• REQUIRED ACTION
Write out the records again exactly and exclude the pictures.

[Start of Attachment]

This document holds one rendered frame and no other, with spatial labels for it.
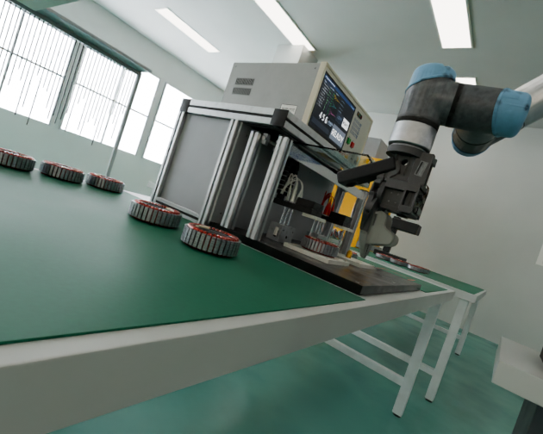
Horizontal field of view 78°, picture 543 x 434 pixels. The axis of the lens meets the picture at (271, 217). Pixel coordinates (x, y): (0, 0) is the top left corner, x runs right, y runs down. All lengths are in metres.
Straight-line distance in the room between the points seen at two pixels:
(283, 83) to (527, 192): 5.54
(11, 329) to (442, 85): 0.65
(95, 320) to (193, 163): 0.85
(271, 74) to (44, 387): 1.07
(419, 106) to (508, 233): 5.66
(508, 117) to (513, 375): 0.41
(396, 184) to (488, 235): 5.66
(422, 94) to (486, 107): 0.10
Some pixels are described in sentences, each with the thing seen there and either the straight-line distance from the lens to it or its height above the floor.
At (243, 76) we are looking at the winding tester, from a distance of 1.27.
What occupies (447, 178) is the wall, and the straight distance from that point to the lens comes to 6.48.
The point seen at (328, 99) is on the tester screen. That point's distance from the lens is 1.12.
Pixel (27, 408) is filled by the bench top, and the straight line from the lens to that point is 0.25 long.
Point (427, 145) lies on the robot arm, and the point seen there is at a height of 1.05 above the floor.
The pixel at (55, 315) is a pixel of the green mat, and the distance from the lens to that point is 0.28.
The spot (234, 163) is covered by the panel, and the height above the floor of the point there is 0.95.
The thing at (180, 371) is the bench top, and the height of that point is 0.72.
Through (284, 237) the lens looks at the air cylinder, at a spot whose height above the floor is 0.79.
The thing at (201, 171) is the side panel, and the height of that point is 0.90.
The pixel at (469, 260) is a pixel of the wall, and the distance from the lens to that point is 6.24.
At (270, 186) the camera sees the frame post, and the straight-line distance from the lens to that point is 0.87.
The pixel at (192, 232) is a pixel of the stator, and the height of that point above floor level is 0.78.
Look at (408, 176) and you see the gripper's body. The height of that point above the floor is 0.99.
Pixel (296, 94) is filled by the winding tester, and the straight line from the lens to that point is 1.09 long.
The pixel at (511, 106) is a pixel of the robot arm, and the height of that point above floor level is 1.14.
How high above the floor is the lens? 0.87
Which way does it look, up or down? 2 degrees down
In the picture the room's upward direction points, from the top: 19 degrees clockwise

[End of Attachment]

• RESPONSE
This document holds one rendered frame and no other, with spatial labels for it.
Horizontal field of view 78°, picture 543 x 434 pixels. The axis of the lens meets the picture at (271, 217). Pixel coordinates (x, y): (0, 0) is the top left corner, x runs right, y runs down. All lengths are in metres.
Straight-line distance in the room between the points seen at two pixels:
(283, 83) to (527, 192): 5.54
(11, 329) to (442, 85): 0.65
(95, 320) to (193, 163): 0.85
(271, 74) to (44, 387): 1.07
(419, 106) to (508, 233): 5.66
(508, 117) to (513, 375): 0.41
(396, 184) to (488, 235): 5.66
(422, 94) to (486, 107): 0.10
Some pixels are described in sentences, each with the thing seen there and either the straight-line distance from the lens to it or its height above the floor.
At (243, 76) we are looking at the winding tester, from a distance of 1.27.
What occupies (447, 178) is the wall, and the straight distance from that point to the lens comes to 6.48.
The point seen at (328, 99) is on the tester screen. That point's distance from the lens is 1.12.
Pixel (27, 408) is filled by the bench top, and the straight line from the lens to that point is 0.25 long.
Point (427, 145) lies on the robot arm, and the point seen there is at a height of 1.05 above the floor.
The pixel at (55, 315) is a pixel of the green mat, and the distance from the lens to that point is 0.28.
The spot (234, 163) is covered by the panel, and the height above the floor of the point there is 0.95.
The thing at (180, 371) is the bench top, and the height of that point is 0.72.
Through (284, 237) the lens looks at the air cylinder, at a spot whose height above the floor is 0.79.
The thing at (201, 171) is the side panel, and the height of that point is 0.90.
The pixel at (469, 260) is a pixel of the wall, and the distance from the lens to that point is 6.24.
At (270, 186) the camera sees the frame post, and the straight-line distance from the lens to that point is 0.87.
The pixel at (192, 232) is a pixel of the stator, and the height of that point above floor level is 0.78.
Look at (408, 176) and you see the gripper's body. The height of that point above the floor is 0.99.
Pixel (296, 94) is filled by the winding tester, and the straight line from the lens to that point is 1.09 long.
The pixel at (511, 106) is a pixel of the robot arm, and the height of that point above floor level is 1.14.
How high above the floor is the lens? 0.87
Which way does it look, up or down? 2 degrees down
In the picture the room's upward direction points, from the top: 19 degrees clockwise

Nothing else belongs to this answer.